IMPÉRIO DAS ABSTRAÇÕES
UM DOS TEMAS mais caros no universo das Ciências Humanas, em que se incluem a História, a Sociologia, a Antropologia, entre outras, são as questões que se desenrolam entre a perspectiva empirista e a idealista. Por estes viés desenvolvem-se os conceitos que são determinantes na construção do conhecimento científico, preponderante no mundo moderno.Antes de se aprofundar a análise destes dois campos, vale ressaltar que entendimentos pode-se ter do que vem a ser empirismo e idealismo. Grosso modo, por empirismo entende-se as construções científicas balizadas nas experiências, ou seja, na apreensão da realidade, seja ela histórica ou contemporânea; quanto ao idealismo, a concepção refere-se aos entendimentos de mundo originários das imaginações, portanto sem referencial materialista.
É provável que se tenha dificuldades para ressaltar a partir de qual destas vertentes são construídos estes ou aqueles conhecimentos. Dá-se, num primeiro instante, o questionamento se, de fato, é importante perguntar-se sobre sua relevância. Uma resposta, embora não definitiva, mas que supõe-se esclarecedora, nos levaria a indagar sobre o papel do conhecimento científico, sabendo não ser este exclusivo. Logo, o que se chega é o entendimento de que a Ciência postula-se como um dos mais importantes determinantes do comportamento humano, característica que se observa nas suas elaborações cada vez mais complexas e imperantes.

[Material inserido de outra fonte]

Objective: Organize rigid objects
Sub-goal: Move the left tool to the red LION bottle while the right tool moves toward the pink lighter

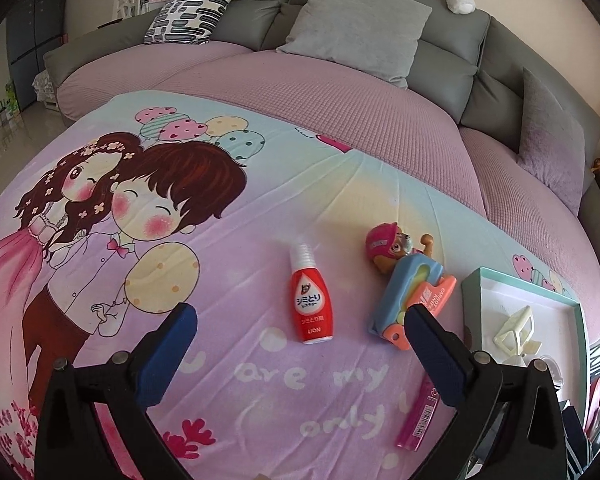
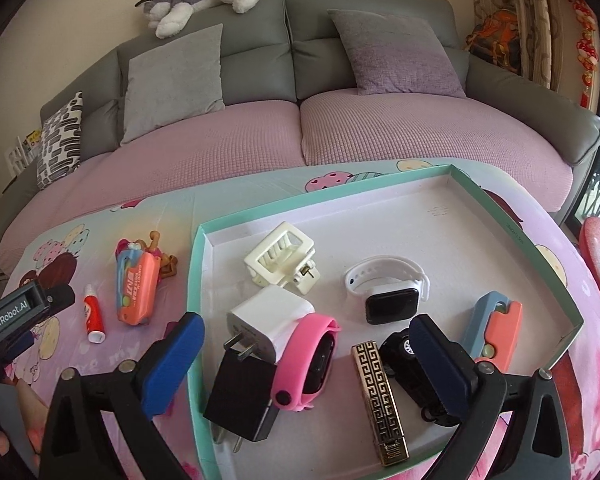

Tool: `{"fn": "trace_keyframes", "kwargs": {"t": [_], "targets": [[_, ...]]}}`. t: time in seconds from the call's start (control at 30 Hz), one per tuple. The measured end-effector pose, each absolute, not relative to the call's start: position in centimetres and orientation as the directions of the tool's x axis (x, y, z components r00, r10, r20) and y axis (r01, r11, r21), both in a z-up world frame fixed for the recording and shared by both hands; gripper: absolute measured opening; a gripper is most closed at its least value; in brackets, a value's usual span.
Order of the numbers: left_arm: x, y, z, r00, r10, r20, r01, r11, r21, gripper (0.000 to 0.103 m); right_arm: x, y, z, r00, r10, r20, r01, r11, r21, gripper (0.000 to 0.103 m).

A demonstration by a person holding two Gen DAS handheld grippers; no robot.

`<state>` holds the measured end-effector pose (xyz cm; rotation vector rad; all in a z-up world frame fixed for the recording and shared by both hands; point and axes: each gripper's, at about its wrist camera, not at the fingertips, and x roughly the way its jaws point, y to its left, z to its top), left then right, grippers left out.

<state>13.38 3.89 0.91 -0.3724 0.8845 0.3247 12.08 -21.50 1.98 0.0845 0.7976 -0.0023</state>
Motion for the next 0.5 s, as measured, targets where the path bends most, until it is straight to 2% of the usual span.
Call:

Por outro lado, inclui-se aqui uma outra discussão que merece atenção: a relação dos conhecimentos de outros ramos da Ciência, como as Exatas e Biológicas, com o extenso campo das Humanas. Naturalmente, que por si só, este debate merece uma análise mais profunda, mas o que não se pode negligenciar é o fato de as Ciências Humanas estarem diretamente presentes na construção destes diferentes saberes.
Assim, aludindo ao objetivo maior deste pequeno texto, propõe-se pensar na profunda distinção entre a produção do conhecimento balizado no empirismo e aquele construído fruto do idealismo. O caráter empirista não dispensa a historicidade. Afinal, balizando-se nas construções humanas no tempo e no espaço objetiva-se aperfeiçoar as relações humanas em seus diferentes aspectos, do natural ao social. Por este caminho importantes obras foram construídas. Pode-se salientar as contribuições do alemão Karl Marx, do inglês E.P. Thompson e do brasileiro Gilberto Freye, entre tantos outros.
Um elemento destacador do empirismo é a real valorização das experiências humanas concretas, elemento decisivo para se identificar as diversidades humanas, aspecto fundamental para o entendimento de nossa existência. Dito de outro modo, só através deste campo do conhecimento humano é possível dar voz também aos povos que classicamente foram excluídos da história humana de caráter auto-centrado.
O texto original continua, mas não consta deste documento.